### WHAT THE EXERCISE ASKS:
A verbatim copy is needed of the lines below from the one containing "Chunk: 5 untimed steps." up to and including the one containing "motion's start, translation", excluding pictures.

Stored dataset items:
---

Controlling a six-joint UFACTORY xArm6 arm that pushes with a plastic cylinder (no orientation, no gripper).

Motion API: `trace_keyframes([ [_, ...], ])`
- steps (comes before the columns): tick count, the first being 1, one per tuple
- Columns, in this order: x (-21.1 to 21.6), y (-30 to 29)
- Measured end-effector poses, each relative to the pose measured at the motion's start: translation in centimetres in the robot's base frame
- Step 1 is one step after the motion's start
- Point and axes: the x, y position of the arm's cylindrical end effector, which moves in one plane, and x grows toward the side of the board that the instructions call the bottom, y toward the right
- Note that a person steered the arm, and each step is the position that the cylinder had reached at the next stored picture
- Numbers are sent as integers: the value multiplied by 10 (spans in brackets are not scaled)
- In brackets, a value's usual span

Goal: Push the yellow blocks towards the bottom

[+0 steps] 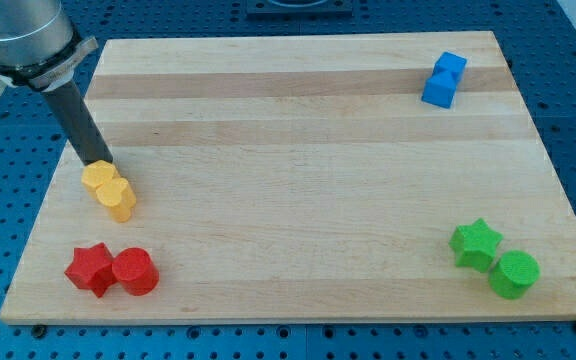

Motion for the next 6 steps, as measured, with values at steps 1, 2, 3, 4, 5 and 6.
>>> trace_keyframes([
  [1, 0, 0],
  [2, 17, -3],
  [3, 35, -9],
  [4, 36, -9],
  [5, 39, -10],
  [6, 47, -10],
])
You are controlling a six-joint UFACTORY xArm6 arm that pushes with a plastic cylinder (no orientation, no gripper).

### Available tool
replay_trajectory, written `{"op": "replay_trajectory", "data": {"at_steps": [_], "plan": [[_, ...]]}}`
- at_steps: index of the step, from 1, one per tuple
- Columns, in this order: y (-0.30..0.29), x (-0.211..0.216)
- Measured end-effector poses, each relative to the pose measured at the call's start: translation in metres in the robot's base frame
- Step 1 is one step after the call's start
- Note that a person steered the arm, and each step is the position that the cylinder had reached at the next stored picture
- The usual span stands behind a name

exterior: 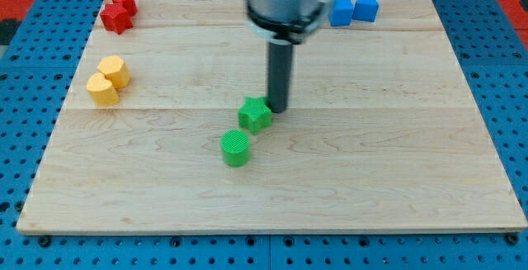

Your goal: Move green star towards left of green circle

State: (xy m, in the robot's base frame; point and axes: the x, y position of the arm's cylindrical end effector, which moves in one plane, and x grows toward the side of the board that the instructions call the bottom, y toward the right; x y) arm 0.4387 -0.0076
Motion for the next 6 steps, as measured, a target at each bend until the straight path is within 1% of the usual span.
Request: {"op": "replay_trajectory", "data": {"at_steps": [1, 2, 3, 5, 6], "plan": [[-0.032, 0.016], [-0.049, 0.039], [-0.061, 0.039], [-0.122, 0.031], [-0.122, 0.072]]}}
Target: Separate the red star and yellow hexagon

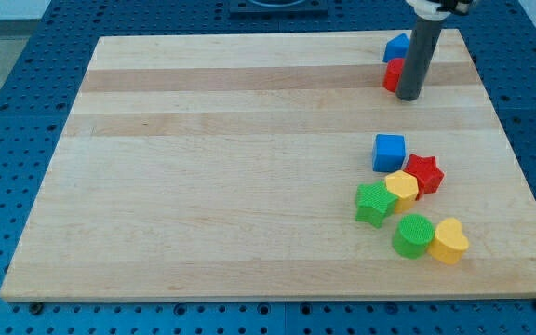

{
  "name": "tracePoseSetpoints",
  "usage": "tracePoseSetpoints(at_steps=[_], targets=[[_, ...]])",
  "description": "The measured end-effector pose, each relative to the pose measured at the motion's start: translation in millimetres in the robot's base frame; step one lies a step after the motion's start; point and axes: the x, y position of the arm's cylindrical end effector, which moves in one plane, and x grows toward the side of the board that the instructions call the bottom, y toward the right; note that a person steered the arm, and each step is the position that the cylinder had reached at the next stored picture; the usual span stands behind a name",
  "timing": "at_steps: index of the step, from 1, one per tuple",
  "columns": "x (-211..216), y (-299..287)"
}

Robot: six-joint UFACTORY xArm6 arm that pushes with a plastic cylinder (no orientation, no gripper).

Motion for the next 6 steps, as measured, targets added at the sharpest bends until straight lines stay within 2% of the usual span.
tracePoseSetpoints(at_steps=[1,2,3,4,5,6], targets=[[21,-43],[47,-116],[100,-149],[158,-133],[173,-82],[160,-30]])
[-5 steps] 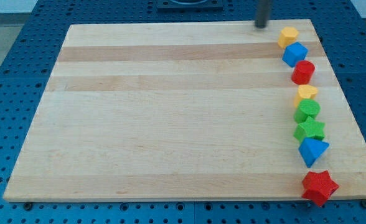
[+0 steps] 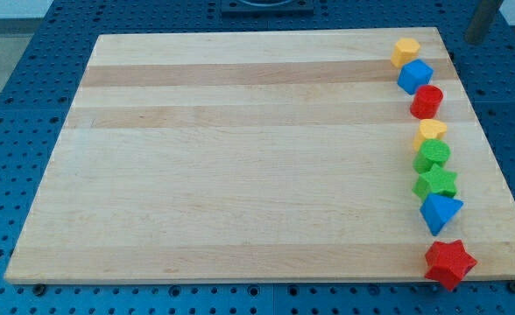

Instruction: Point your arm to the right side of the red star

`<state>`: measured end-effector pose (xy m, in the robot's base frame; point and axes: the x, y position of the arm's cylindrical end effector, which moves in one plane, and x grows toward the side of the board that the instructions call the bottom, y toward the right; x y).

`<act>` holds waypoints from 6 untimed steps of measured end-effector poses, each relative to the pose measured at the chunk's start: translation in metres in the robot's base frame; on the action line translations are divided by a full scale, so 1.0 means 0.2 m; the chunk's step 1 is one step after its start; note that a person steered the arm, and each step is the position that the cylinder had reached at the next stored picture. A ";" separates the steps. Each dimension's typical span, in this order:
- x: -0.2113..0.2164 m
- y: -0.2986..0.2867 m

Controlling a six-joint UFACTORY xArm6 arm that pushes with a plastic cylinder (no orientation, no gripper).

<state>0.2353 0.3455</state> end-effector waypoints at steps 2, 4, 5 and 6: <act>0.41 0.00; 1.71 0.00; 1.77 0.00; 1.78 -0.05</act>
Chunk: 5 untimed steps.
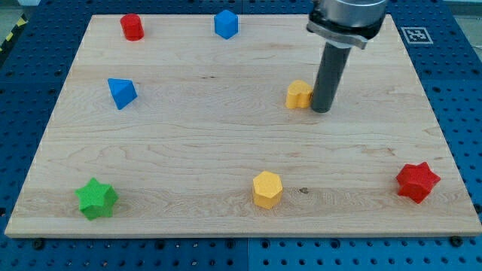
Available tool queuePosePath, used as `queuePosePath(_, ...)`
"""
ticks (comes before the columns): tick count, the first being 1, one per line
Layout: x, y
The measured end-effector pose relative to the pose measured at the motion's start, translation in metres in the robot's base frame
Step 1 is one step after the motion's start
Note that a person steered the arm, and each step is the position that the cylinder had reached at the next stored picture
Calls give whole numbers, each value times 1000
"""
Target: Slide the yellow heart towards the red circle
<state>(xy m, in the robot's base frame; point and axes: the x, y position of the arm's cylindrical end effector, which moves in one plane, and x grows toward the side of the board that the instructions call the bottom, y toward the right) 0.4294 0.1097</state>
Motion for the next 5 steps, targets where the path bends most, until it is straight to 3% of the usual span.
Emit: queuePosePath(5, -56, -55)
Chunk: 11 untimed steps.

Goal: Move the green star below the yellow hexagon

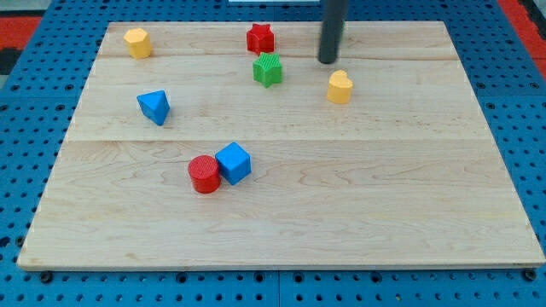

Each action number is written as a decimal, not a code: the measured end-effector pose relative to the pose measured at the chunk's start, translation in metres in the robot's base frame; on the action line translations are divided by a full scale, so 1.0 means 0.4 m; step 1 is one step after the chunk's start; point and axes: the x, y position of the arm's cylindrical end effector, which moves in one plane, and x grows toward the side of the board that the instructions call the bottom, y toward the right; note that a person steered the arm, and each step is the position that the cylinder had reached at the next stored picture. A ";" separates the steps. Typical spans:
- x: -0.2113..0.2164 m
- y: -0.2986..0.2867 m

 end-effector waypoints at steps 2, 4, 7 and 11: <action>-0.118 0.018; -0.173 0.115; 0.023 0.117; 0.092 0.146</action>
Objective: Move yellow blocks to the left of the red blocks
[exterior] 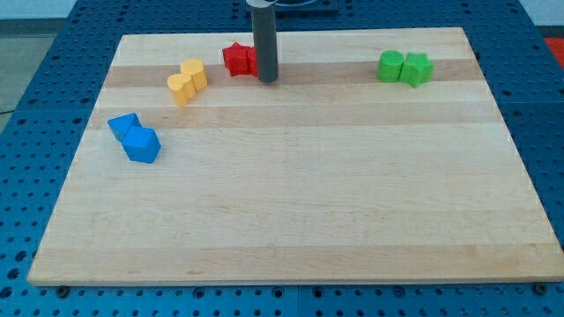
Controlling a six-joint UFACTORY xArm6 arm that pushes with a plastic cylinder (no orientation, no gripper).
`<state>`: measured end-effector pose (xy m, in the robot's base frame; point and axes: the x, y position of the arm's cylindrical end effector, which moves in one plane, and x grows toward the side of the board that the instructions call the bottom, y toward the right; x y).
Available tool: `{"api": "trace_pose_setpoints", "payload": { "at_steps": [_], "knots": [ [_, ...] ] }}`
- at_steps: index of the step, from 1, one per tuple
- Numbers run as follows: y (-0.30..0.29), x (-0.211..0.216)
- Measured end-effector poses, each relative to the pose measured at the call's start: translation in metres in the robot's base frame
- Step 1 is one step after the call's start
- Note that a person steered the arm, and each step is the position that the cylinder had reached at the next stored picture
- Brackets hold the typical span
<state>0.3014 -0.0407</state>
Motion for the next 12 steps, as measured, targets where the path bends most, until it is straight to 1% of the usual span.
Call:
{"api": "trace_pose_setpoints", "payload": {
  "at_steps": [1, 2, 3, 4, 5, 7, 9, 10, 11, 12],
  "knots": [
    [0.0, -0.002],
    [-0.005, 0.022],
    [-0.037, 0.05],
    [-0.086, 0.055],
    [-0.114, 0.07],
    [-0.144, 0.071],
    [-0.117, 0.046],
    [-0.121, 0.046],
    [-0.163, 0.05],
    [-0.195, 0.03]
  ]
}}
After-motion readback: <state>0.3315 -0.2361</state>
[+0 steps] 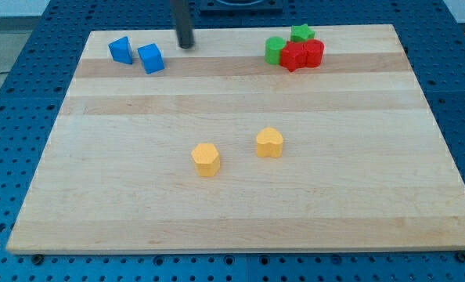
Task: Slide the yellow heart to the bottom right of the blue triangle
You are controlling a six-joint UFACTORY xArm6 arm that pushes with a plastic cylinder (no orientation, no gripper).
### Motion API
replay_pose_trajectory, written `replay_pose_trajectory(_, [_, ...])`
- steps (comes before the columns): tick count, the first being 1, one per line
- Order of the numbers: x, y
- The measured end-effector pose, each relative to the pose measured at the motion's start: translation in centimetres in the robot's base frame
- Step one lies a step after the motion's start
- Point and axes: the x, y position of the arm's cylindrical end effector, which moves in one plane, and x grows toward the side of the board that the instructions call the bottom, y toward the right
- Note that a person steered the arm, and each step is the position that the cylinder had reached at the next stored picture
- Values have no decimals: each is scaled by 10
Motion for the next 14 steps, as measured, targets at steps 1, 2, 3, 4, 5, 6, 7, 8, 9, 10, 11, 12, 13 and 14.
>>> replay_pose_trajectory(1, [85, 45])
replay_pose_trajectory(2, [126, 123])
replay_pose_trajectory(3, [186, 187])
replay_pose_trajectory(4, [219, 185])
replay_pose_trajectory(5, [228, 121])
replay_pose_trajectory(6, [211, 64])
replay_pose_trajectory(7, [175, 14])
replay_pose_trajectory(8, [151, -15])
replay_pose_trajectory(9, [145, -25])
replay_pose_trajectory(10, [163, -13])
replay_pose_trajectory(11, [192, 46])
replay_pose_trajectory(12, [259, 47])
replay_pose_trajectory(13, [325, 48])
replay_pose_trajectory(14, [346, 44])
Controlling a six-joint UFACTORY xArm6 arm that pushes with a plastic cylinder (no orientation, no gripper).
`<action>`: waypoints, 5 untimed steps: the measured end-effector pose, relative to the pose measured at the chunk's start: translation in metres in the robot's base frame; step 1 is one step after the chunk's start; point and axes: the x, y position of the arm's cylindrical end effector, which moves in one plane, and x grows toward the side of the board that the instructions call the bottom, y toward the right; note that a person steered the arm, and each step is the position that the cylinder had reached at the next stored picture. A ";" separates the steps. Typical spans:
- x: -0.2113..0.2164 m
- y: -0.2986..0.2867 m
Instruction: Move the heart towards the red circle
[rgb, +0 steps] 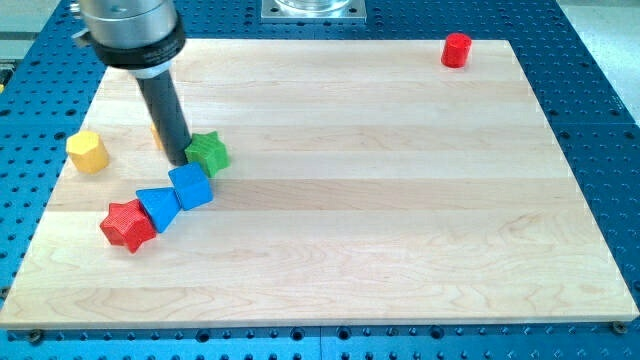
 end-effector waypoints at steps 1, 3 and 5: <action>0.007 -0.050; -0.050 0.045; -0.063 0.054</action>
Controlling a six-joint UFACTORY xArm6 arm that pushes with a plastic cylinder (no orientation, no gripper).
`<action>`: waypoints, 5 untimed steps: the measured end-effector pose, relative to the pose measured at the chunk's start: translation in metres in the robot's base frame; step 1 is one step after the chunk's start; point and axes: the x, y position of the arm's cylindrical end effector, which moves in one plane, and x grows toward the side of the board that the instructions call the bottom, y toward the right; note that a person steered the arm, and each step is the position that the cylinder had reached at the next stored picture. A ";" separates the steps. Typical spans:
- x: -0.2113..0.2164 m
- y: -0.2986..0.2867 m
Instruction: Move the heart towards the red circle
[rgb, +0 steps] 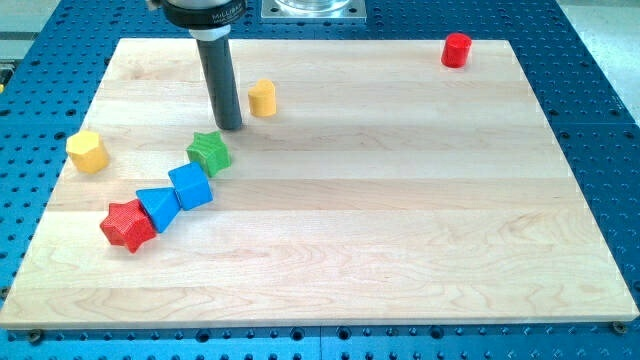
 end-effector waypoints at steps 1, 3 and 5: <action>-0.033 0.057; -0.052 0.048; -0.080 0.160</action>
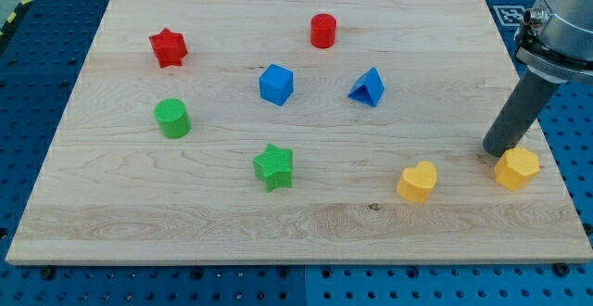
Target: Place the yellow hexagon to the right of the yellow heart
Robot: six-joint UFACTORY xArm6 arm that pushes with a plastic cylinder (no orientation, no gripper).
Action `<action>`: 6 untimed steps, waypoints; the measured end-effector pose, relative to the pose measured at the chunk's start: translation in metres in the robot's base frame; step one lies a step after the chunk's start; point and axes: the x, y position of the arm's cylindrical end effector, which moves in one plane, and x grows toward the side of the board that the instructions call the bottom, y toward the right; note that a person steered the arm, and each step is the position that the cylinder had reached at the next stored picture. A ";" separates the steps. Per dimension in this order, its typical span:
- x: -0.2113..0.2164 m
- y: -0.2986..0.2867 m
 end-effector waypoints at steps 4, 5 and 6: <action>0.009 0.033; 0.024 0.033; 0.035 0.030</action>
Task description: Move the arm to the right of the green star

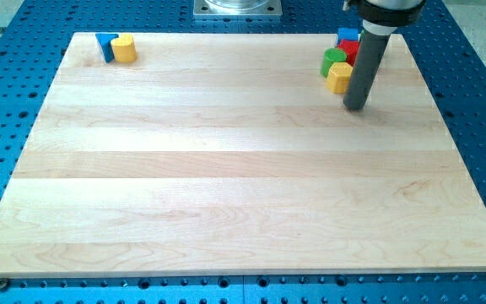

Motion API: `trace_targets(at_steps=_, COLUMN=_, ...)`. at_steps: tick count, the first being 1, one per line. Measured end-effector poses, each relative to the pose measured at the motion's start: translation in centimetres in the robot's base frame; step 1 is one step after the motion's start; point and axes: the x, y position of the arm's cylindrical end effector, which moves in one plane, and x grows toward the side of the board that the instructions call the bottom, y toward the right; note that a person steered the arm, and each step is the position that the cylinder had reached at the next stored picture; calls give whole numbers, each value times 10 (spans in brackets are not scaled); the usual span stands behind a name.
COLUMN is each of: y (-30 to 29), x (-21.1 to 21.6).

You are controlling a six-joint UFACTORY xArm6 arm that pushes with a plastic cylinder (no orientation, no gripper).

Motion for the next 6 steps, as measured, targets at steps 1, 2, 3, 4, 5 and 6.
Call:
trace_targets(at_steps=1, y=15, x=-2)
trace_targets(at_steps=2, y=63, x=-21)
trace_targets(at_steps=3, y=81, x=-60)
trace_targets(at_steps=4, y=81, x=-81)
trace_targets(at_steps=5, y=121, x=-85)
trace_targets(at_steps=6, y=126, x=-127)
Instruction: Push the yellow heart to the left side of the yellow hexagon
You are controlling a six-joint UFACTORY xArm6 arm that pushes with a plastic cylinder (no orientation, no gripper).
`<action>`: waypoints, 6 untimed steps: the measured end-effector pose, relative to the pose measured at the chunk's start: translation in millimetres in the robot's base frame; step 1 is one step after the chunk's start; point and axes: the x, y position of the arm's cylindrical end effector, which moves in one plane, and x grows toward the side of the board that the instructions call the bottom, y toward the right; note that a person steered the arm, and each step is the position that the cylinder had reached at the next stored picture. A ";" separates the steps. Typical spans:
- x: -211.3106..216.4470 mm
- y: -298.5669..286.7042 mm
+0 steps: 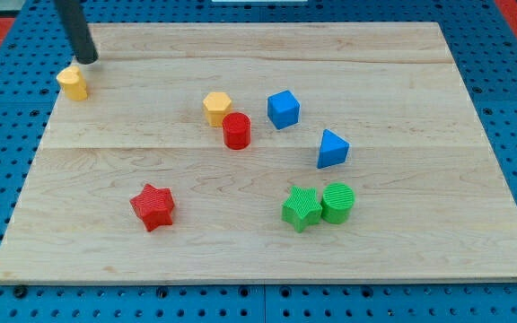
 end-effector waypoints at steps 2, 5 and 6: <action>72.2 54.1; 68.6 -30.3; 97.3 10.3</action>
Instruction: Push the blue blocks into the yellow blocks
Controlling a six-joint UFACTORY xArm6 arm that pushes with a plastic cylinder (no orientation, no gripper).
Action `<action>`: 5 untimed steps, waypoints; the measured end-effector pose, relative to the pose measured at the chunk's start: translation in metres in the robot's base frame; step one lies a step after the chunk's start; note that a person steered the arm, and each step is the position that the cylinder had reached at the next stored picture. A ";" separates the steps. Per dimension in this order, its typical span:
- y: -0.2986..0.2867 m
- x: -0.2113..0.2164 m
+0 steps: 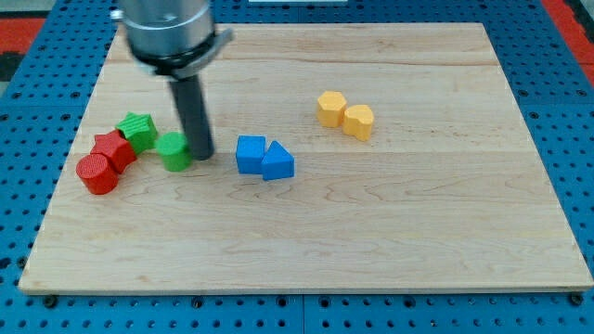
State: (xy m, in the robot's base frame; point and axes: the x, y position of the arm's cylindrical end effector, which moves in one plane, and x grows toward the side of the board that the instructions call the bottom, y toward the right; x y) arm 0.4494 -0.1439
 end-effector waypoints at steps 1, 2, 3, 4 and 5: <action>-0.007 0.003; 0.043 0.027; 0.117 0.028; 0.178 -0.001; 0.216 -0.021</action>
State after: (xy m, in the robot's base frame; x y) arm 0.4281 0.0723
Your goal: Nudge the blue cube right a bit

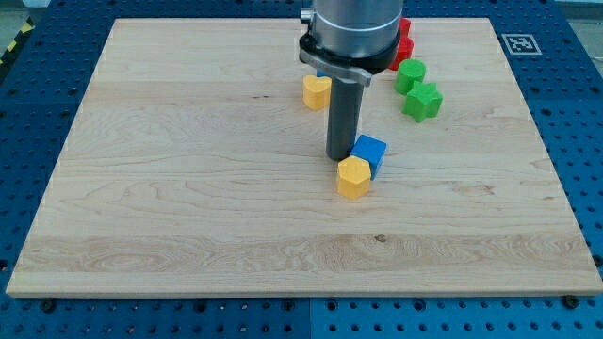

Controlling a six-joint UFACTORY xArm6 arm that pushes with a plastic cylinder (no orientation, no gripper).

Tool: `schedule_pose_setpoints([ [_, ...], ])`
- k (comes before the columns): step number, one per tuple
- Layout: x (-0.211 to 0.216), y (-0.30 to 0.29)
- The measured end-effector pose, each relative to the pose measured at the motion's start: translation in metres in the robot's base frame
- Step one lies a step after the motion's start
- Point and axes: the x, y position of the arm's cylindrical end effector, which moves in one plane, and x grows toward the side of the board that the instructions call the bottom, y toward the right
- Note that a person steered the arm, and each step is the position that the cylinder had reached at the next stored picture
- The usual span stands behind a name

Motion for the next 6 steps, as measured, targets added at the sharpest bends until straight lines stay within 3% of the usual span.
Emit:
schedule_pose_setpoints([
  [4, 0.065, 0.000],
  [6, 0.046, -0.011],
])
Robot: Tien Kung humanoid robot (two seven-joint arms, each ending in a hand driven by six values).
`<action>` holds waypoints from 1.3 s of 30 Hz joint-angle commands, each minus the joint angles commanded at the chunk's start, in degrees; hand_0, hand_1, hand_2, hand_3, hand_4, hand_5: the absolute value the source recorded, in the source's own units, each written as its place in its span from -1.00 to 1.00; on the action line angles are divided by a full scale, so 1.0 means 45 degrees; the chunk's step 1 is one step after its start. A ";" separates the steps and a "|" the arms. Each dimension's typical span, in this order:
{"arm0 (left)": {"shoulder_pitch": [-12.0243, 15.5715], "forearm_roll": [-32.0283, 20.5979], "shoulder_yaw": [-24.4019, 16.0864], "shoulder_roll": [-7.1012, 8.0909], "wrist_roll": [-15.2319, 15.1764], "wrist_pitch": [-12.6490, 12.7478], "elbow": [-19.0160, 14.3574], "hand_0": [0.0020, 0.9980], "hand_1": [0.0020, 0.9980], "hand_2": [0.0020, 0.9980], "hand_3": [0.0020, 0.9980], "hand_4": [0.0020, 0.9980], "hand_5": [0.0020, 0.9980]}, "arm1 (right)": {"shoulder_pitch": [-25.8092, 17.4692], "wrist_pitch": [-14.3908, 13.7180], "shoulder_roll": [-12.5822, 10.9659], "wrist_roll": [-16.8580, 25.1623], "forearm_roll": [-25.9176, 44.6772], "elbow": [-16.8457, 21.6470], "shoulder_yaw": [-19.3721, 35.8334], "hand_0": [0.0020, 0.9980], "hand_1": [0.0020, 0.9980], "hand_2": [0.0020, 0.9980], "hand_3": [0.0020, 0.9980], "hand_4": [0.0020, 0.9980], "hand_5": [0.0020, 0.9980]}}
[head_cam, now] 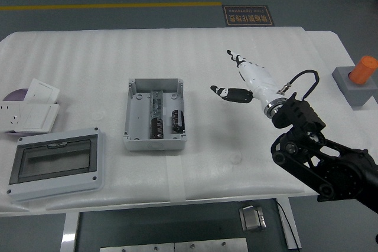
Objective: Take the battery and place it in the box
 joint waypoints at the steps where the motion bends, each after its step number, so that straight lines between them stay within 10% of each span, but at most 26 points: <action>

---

### OUTPUT OF THE EXERCISE:
Chunk: 5 untimed steps.
Available tool queuePosePath, used as `queuePosePath(_, ...)`
"""
ticks (comes before the columns): tick count, the first being 1, one per line
Layout: x, y
The measured end-effector pose relative to the pose measured at the motion's start, translation in metres in the robot's base frame

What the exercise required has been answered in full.